▸ TASK DESCRIPTION:
Write down exactly the lines of the records below, beginning with the first and ending with the line that includes "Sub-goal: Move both".

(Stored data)
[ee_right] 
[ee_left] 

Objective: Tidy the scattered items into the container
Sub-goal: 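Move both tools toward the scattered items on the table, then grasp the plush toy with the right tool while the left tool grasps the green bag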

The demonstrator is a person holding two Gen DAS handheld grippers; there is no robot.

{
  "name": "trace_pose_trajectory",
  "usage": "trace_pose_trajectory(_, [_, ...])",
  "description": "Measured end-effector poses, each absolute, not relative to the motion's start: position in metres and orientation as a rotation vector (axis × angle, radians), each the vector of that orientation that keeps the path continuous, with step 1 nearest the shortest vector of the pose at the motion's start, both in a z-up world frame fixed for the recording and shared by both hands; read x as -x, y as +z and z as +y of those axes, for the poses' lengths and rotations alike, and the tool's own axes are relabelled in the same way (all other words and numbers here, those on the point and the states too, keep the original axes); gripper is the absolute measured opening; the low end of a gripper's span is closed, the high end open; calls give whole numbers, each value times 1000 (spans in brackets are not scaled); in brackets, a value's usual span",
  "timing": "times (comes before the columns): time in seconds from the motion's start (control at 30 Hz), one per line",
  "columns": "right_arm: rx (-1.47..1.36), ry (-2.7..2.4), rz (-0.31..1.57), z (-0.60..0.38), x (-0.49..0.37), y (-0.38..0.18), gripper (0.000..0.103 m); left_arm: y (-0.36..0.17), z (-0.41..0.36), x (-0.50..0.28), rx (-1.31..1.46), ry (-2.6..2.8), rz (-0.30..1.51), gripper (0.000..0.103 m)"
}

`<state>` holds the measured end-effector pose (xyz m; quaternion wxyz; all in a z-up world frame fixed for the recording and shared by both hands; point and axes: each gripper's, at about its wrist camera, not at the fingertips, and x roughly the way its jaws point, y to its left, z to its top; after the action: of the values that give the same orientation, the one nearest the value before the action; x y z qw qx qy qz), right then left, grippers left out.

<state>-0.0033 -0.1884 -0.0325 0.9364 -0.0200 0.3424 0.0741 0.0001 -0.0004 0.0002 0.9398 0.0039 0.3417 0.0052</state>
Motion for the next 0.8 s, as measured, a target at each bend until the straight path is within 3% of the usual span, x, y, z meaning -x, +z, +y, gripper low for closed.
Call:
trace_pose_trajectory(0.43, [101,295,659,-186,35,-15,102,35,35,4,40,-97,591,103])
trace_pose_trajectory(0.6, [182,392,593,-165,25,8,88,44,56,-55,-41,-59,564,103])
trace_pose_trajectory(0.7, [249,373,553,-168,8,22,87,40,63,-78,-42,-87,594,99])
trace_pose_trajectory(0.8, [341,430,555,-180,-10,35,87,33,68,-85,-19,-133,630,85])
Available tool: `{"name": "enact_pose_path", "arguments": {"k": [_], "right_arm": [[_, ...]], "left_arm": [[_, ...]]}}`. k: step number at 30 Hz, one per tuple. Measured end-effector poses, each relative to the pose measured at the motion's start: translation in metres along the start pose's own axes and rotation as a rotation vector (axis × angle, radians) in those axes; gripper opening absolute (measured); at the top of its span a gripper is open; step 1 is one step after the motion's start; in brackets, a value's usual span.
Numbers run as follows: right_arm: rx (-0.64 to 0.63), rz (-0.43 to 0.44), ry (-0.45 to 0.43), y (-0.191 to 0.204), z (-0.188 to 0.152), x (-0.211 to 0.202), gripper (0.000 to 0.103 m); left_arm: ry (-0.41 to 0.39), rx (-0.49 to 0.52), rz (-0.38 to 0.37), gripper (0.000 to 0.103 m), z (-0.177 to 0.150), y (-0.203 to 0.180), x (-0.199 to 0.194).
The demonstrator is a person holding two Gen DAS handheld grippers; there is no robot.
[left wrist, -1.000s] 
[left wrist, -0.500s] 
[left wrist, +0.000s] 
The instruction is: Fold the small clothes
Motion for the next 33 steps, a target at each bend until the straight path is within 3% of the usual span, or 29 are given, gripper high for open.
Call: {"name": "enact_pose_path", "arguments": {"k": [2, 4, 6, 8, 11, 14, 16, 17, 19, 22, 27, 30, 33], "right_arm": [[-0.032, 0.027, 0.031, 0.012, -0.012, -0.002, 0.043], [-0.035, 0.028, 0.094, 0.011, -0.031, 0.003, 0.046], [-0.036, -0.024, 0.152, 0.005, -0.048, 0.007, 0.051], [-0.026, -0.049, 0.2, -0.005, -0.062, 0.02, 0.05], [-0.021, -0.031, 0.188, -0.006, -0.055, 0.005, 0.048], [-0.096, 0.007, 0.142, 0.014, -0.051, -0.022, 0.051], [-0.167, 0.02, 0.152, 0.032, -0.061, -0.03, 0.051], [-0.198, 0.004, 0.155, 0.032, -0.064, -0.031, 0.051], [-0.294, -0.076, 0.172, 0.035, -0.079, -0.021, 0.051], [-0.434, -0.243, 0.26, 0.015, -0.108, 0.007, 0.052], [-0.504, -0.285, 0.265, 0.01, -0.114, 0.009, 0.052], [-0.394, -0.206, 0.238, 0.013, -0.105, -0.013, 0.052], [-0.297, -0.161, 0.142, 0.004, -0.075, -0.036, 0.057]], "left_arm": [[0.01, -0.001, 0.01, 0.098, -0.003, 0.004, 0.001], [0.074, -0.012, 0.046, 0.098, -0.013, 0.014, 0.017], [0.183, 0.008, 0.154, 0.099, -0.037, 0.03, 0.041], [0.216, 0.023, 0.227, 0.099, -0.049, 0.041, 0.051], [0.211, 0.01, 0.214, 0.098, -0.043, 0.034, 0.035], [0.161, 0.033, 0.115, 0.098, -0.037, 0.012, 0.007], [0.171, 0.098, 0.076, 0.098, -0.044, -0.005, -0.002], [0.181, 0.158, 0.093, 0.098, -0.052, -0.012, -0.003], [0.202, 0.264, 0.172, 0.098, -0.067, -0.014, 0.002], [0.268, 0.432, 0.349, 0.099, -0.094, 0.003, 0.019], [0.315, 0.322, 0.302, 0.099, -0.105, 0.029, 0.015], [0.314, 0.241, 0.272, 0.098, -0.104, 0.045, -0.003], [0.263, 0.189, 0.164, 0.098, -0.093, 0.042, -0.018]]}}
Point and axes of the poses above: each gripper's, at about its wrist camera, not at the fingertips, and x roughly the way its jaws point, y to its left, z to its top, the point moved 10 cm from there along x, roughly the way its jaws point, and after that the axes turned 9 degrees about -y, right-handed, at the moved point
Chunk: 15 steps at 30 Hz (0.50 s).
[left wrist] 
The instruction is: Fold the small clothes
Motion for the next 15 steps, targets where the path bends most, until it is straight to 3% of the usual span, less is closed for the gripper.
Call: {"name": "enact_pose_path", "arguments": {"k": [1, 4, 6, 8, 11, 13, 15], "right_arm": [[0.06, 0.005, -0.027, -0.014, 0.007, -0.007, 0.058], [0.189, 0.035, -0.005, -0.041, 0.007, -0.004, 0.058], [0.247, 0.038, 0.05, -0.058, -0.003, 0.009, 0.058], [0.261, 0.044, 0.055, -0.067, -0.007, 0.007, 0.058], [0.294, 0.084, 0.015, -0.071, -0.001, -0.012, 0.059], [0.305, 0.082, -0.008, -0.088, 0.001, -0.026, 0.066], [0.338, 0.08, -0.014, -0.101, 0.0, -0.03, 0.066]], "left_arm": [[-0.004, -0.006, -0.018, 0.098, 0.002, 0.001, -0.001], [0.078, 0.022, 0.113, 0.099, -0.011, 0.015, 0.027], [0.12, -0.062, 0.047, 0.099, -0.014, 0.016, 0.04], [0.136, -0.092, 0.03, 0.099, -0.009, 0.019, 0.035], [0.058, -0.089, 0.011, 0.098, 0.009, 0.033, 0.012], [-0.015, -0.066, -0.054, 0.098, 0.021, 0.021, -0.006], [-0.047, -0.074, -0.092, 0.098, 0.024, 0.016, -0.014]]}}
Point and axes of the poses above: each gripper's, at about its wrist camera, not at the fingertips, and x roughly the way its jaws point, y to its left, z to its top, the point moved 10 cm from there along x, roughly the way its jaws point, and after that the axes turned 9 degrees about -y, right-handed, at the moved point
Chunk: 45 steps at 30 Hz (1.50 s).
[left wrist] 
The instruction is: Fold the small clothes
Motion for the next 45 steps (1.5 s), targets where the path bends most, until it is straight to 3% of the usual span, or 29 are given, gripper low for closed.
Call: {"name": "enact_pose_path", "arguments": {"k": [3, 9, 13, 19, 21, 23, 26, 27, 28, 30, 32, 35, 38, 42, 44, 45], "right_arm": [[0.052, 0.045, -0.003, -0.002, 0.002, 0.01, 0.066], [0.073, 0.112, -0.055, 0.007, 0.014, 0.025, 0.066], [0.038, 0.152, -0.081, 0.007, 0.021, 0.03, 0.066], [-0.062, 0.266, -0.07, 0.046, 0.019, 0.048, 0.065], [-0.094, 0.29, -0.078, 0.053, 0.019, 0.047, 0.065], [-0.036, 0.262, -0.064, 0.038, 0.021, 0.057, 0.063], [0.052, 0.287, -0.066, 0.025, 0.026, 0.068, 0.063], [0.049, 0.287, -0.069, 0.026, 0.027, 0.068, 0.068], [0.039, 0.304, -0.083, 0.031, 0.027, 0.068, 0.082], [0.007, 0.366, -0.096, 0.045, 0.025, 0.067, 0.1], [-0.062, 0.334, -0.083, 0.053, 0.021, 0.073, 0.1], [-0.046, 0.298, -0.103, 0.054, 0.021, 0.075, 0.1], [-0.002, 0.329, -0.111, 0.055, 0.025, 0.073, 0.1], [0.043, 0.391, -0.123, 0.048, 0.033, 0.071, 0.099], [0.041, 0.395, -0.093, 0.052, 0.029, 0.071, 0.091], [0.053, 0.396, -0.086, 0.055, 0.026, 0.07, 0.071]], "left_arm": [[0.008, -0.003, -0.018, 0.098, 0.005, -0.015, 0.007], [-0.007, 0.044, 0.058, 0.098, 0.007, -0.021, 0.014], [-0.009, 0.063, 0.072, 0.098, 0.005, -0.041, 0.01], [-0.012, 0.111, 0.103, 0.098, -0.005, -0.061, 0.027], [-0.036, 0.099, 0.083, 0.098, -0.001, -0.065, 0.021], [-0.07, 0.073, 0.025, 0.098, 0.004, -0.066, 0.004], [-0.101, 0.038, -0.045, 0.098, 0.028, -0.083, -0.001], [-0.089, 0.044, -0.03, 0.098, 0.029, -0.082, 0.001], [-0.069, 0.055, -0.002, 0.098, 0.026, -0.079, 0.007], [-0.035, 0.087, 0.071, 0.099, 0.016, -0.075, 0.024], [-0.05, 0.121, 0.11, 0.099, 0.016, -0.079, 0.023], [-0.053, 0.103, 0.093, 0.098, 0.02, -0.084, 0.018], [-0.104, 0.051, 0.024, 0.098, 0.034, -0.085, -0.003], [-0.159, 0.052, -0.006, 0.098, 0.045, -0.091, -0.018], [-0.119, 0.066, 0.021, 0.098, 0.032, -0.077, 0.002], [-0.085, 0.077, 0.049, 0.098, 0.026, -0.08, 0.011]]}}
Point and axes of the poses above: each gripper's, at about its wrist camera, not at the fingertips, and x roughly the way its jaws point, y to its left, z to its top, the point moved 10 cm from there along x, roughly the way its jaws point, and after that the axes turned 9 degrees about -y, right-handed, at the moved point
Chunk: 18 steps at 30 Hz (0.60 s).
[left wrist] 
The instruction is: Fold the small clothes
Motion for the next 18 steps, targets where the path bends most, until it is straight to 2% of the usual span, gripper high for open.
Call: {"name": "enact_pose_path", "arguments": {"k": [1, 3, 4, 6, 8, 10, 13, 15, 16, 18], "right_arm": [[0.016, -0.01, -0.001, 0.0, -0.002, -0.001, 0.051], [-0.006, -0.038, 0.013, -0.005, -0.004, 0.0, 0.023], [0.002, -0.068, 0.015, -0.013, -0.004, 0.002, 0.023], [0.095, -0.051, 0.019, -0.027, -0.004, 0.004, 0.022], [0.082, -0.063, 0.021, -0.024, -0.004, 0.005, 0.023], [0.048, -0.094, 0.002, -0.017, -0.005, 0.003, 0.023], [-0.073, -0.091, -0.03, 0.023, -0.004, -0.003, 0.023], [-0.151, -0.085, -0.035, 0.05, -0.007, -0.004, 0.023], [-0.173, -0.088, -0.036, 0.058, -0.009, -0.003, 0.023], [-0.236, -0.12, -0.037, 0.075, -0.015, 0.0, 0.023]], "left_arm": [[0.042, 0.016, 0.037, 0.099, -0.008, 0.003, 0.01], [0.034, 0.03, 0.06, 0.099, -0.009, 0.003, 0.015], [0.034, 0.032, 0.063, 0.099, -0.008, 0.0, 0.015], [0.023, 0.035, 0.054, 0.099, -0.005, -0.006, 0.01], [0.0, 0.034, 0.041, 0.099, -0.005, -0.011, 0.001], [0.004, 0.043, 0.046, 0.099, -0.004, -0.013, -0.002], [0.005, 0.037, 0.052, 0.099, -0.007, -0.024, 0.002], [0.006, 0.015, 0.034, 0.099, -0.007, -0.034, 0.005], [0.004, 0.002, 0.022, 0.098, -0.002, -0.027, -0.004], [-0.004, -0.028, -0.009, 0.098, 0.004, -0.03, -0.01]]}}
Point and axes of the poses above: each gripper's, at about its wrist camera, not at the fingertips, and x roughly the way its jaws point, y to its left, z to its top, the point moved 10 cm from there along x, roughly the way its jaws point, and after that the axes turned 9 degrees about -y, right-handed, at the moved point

▸ PROBLEM SOLUTION:
[ee_right] 
[ee_left] 

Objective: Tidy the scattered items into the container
Sub-goal: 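Move both tools toward the scattered items on the table, then grasp the plush toy with the right tool while the left tool grasps the green bag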

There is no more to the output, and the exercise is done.